**DATA SECTION:**
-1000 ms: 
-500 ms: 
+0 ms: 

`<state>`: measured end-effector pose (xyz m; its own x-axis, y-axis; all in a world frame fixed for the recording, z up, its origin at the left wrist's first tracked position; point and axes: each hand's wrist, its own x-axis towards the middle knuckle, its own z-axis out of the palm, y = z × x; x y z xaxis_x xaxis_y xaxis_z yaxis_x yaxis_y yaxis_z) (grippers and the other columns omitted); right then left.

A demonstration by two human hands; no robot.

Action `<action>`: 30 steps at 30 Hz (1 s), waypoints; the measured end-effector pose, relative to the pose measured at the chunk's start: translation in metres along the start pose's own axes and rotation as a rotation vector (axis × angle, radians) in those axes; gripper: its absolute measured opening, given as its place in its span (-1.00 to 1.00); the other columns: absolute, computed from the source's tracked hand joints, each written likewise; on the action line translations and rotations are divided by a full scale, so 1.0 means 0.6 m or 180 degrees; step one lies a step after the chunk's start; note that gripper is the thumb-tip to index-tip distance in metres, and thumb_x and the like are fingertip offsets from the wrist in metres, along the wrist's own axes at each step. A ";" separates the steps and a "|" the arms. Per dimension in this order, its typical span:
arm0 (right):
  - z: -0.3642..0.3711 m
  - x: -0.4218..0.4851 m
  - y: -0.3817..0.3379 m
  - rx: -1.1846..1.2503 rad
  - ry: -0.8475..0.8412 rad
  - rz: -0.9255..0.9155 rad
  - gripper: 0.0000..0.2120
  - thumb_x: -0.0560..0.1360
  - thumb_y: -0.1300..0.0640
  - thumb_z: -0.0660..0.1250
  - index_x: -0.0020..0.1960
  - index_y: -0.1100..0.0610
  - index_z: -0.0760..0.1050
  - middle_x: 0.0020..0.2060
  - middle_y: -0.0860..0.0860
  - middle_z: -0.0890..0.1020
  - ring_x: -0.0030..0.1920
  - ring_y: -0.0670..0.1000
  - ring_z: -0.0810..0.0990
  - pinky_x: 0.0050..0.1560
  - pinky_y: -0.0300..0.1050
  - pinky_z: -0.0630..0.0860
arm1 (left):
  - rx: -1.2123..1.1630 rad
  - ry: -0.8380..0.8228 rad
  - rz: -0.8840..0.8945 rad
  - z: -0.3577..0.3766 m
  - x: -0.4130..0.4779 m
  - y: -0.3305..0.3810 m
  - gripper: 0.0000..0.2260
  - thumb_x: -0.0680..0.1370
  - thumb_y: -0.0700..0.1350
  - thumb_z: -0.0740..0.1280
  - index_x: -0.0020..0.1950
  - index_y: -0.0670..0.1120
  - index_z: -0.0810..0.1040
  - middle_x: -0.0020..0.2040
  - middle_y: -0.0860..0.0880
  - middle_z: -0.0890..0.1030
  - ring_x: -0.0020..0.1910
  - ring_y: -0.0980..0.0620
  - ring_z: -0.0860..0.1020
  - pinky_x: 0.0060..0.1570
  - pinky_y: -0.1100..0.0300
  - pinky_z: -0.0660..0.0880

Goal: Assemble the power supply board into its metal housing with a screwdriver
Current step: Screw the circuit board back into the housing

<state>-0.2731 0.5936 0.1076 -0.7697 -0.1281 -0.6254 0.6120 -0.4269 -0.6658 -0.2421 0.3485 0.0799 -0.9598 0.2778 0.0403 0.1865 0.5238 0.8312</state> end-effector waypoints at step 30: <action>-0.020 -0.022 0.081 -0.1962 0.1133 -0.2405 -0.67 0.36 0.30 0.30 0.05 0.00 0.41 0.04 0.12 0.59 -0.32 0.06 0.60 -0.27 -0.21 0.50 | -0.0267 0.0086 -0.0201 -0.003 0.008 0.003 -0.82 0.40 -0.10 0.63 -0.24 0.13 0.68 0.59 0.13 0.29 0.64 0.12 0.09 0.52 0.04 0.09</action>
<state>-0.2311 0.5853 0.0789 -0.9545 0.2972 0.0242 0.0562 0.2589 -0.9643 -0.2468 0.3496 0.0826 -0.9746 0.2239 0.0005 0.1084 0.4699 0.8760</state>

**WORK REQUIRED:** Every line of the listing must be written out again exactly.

**EXERCISE RESPONSE:**
-1000 ms: 
-500 ms: 
+0 ms: 

`<state>`: measured end-effector pose (xyz m; its own x-axis, y-axis; all in a world frame fixed for the recording, z up, its origin at the left wrist's first tracked position; point and axes: each hand's wrist, its own x-axis towards the middle knuckle, its own z-axis out of the palm, y = z × x; x y z xaxis_x xaxis_y xaxis_z yaxis_x yaxis_y yaxis_z) (grippers and the other columns omitted); right then left.

A demonstration by two human hands; no robot.

Action `<action>`: 30 steps at 30 Hz (1 s), waypoints; the measured end-effector pose, relative to the pose measured at the chunk's start: translation in metres along the start pose's own axes and rotation as a rotation vector (axis × angle, radians) in those axes; gripper: its absolute measured opening, given as its place in its span (-1.00 to 1.00); the other columns: absolute, computed from the source's tracked hand joints, each written likewise; on the action line translations and rotations are divided by a full scale, so 1.0 means 0.6 m or 180 degrees; step one lies a step after the chunk's start; note that gripper is the thumb-tip to index-tip distance in metres, and thumb_x and the like are fingertip offsets from the wrist in metres, along the wrist's own axes at each step. A ";" separates the steps and a "|" the arms. Per dimension in this order, its typical span:
arm0 (right):
  - z: -0.3642..0.3711 m
  - x: -0.4218..0.4851 m
  - y: -0.3817..0.3379 m
  - rx: -1.1846..1.2503 rad
  - ry: -0.8475..0.8412 rad
  - rz: -0.9255..0.9155 rad
  - gripper: 0.0000..0.2120
  - thumb_x: -0.0560..0.1360
  - thumb_y: -0.1300..0.0640
  - thumb_z: -0.0660..0.1250
  - index_x: -0.0020..0.1960
  - index_y: -0.1100..0.0610
  - index_z: -0.0760..0.1050
  - middle_x: 0.0020..0.2060
  - middle_y: -0.0860..0.0860
  - middle_z: -0.0890..0.1020
  - ring_x: -0.0030..0.1920
  - ring_y: -0.0670..0.1000
  - ring_z: -0.0810..0.0990
  - pinky_x: 0.0050..0.1560
  - pinky_y: -0.0300..0.1050
  - pinky_z: -0.0630..0.0860
arm1 (left):
  - rx: -1.2123..1.1630 rad
  - ry: -0.8380..0.8228 rad
  - rz: -0.8840..0.8945 rad
  - z: -0.3577..0.3766 m
  - x: -0.4130..0.4779 m
  - y: -0.3305..0.3810 m
  - gripper: 0.0000..0.2260
  - thumb_x: -0.0680..0.1370
  - thumb_y: -0.0700..0.1350
  - thumb_z: -0.0740..0.1280
  - index_x: -0.0020..0.1950
  - index_y: -0.0670..0.1120
  - index_z: -0.0810..0.1040
  - middle_x: -0.0020..0.2040
  - middle_y: -0.0860..0.0880
  - middle_z: -0.0890..0.1030
  - ring_x: -0.0020..0.1910
  - ring_y: -0.0980..0.0620
  - ring_z: -0.0860..0.1020
  - pinky_x: 0.0060..0.1570
  - pinky_y: -0.1100..0.0300
  - pinky_z: -0.0660..0.0880

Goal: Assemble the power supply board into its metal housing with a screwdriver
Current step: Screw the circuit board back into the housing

<state>-0.2731 0.5936 0.1076 -0.7697 -0.1281 -0.6254 0.6120 -0.4269 -0.6658 -0.2421 0.3485 0.0799 -0.9598 0.2778 0.0403 0.1865 0.5238 0.8312</state> end-effector waypoints at step 30: <action>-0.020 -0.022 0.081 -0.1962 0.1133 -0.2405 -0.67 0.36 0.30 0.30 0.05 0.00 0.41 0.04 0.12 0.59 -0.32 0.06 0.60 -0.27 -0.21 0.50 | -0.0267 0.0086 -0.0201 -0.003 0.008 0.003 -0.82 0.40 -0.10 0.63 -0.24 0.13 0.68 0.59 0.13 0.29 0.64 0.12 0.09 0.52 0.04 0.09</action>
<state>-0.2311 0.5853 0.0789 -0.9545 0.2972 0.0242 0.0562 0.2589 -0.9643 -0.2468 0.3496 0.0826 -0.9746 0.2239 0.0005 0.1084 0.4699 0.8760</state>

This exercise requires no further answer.